* **Aim of the task**: Search the listing below for the string "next" and show each line that contains it.

* **Data supplied**:
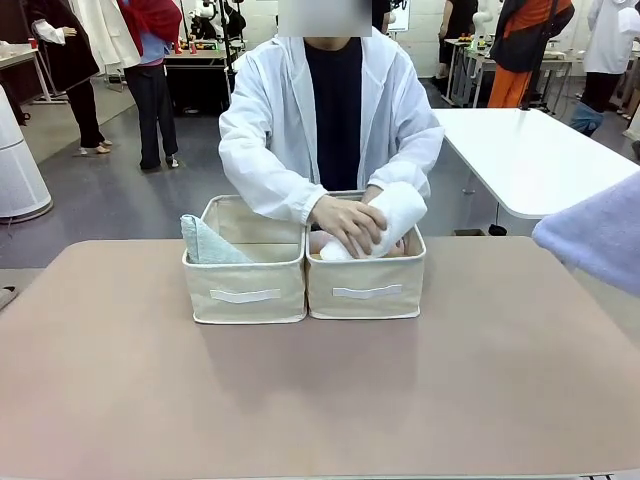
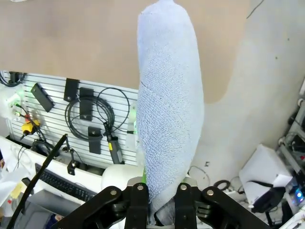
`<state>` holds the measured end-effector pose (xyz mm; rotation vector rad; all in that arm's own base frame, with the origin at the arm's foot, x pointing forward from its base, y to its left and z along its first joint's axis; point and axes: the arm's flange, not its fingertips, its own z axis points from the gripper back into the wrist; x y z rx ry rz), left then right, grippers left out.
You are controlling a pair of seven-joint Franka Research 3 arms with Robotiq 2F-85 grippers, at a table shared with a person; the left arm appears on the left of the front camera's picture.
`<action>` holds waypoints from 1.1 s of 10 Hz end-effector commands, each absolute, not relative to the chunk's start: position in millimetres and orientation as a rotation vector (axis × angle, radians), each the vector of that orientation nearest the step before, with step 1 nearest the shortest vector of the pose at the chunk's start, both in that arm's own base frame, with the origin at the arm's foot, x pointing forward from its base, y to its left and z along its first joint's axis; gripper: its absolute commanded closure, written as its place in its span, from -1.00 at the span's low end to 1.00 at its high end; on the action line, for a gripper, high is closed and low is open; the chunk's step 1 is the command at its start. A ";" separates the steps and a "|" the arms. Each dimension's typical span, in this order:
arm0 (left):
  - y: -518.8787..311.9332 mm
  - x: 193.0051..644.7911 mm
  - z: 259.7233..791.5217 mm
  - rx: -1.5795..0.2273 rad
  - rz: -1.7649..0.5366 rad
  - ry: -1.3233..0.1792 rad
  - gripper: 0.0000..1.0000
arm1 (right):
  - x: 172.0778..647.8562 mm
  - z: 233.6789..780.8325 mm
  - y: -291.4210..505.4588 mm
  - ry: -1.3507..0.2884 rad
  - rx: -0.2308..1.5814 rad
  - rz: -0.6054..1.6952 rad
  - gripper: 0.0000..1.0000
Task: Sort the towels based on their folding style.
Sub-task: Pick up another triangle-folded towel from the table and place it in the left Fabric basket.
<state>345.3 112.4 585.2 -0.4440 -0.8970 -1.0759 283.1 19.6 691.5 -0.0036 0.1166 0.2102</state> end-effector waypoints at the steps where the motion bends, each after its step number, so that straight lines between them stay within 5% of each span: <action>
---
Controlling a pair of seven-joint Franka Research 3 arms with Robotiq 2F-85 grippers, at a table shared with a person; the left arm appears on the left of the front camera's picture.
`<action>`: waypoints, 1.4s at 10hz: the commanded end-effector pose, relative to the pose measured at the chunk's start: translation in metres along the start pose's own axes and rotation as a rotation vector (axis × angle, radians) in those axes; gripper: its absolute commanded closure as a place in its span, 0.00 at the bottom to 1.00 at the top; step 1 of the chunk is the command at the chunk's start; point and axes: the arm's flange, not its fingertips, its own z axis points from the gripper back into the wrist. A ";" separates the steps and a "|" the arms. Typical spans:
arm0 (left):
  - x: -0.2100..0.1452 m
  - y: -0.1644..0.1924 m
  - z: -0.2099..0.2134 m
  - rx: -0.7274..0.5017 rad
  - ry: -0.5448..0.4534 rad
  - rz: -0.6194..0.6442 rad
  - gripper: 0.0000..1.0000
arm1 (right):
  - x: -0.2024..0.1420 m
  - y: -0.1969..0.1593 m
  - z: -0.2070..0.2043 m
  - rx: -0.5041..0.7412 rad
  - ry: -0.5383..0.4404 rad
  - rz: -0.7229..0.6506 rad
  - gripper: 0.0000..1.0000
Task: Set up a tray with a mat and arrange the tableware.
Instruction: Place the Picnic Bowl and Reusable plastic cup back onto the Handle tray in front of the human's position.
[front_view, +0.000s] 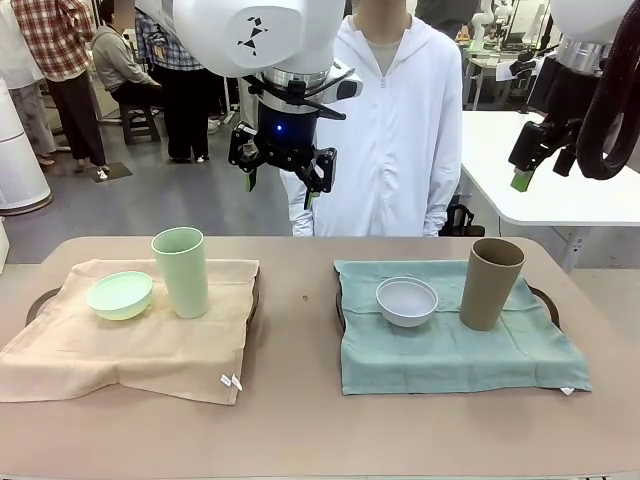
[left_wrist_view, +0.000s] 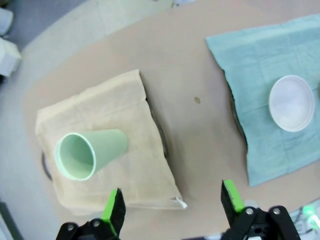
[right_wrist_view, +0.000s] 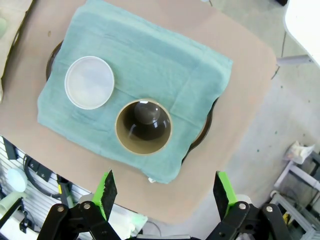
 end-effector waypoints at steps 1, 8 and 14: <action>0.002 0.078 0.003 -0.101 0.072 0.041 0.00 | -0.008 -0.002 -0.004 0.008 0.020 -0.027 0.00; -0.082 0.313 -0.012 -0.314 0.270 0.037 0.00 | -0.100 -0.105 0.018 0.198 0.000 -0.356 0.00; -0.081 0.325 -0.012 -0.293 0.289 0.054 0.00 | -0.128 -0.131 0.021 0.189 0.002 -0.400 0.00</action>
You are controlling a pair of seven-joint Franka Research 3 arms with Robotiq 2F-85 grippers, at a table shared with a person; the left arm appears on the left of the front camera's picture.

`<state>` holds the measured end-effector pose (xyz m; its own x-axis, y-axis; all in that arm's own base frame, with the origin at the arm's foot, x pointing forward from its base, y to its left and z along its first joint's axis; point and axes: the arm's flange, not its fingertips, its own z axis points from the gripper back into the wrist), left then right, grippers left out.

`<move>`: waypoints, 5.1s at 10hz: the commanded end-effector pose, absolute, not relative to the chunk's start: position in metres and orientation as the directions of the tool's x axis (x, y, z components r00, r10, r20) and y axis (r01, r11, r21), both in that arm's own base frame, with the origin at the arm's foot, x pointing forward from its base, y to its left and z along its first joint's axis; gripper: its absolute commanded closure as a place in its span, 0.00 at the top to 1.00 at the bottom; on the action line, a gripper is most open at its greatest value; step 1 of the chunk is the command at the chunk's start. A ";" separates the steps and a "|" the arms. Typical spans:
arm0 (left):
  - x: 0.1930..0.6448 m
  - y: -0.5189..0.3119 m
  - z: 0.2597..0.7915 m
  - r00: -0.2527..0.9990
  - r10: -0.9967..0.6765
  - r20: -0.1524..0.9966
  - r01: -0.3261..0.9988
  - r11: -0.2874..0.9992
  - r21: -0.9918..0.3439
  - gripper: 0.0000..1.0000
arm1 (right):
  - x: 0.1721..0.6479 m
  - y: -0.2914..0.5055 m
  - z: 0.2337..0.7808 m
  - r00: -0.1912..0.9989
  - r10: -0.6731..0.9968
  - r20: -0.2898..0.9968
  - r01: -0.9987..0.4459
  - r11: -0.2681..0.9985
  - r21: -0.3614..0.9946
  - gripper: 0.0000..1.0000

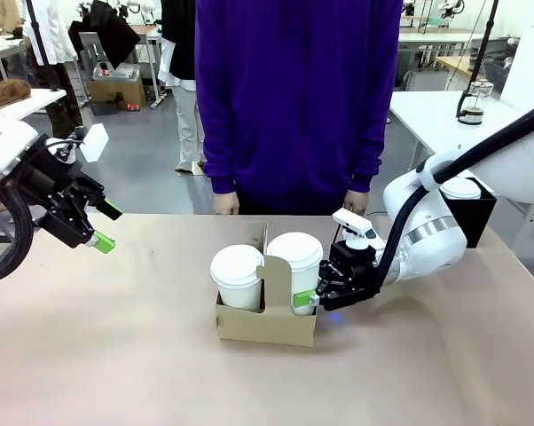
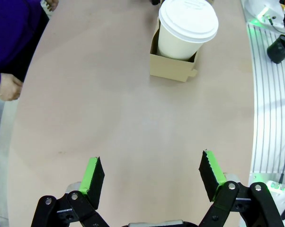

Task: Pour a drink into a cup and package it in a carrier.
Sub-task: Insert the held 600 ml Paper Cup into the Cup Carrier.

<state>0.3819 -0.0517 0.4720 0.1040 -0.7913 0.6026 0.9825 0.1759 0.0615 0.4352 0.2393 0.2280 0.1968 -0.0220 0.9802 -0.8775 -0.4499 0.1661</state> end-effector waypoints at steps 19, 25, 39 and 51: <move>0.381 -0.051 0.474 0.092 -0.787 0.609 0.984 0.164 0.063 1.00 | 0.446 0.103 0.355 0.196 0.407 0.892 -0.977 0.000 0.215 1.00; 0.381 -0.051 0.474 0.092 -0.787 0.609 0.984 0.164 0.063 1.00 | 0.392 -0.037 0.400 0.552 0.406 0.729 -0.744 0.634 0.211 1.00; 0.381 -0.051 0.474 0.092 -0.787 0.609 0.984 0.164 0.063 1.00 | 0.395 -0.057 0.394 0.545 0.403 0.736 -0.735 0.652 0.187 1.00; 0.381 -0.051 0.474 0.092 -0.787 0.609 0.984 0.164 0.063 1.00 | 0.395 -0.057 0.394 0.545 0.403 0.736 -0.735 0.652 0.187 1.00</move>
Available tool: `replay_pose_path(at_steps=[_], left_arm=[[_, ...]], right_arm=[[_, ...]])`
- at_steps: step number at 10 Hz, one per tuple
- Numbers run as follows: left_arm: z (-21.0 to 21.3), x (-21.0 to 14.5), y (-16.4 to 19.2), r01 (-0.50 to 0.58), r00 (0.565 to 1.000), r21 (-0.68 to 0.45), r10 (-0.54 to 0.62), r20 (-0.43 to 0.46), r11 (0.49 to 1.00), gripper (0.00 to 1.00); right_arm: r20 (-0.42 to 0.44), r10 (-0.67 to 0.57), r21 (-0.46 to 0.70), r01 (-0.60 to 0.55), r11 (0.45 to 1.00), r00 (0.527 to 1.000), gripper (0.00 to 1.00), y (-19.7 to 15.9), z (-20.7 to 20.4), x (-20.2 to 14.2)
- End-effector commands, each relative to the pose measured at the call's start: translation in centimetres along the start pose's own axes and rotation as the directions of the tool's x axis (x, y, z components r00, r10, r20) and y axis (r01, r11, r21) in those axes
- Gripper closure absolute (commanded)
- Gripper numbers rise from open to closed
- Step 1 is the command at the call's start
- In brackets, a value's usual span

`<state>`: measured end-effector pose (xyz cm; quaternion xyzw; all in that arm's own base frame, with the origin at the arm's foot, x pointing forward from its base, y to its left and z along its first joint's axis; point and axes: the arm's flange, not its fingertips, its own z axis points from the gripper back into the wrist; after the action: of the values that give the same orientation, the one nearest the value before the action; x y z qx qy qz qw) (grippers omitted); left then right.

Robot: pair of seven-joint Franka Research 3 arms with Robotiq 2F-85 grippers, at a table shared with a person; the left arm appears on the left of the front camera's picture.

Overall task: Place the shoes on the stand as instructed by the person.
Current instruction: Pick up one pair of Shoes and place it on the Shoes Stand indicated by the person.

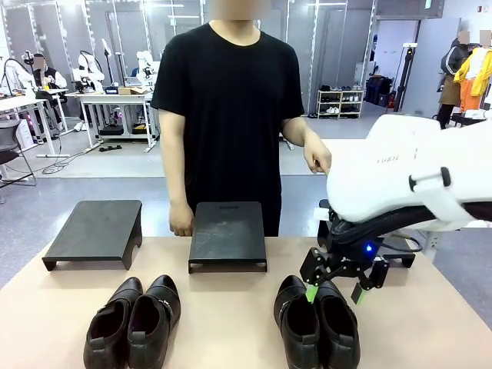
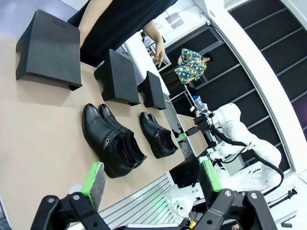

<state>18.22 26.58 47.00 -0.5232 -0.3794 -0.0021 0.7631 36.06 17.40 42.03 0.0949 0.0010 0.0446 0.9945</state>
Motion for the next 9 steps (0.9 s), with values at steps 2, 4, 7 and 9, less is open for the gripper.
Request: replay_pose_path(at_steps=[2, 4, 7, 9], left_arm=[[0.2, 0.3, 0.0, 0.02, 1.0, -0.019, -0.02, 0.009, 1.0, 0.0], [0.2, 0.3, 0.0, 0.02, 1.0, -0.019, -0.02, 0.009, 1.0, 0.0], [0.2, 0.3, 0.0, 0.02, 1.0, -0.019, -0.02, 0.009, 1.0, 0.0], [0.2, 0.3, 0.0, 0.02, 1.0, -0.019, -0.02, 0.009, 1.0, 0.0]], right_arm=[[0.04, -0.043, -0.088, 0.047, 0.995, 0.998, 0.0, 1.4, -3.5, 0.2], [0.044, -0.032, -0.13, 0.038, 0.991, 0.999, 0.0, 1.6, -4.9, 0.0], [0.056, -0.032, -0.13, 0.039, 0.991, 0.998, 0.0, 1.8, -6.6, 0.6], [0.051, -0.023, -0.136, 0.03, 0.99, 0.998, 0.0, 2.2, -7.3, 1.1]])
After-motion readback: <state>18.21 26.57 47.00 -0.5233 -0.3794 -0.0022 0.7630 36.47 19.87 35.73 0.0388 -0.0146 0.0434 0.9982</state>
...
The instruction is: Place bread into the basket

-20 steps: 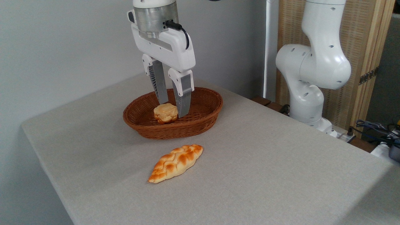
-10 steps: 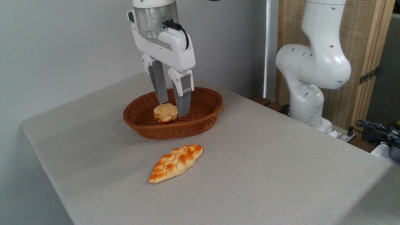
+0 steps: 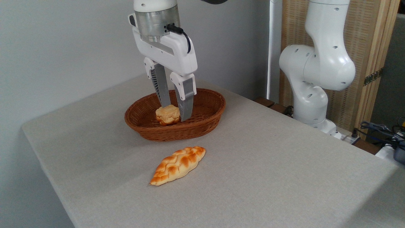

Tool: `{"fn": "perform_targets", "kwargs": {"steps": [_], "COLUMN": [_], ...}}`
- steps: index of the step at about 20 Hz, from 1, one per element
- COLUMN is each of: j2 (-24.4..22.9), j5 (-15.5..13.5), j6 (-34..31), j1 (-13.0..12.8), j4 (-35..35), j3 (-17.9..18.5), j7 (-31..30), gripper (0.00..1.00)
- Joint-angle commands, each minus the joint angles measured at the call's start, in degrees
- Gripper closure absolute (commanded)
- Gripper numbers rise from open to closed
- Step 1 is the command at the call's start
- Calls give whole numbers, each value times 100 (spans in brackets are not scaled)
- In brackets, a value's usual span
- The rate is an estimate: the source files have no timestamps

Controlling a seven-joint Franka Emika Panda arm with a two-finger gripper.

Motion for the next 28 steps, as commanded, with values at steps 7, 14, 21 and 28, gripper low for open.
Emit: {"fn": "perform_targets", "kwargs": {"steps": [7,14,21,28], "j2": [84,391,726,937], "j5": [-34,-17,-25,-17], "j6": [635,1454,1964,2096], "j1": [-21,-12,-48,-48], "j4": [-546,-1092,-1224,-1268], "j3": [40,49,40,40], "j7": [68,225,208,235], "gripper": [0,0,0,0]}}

* **Solution**:
Motion for the next 9 steps (0.9 s), with values at steps 2, 4, 7 and 9, less is open for the gripper.
Motion for the next 28 steps, as commanded, with values at steps 7, 14, 21 and 28, gripper low for open.

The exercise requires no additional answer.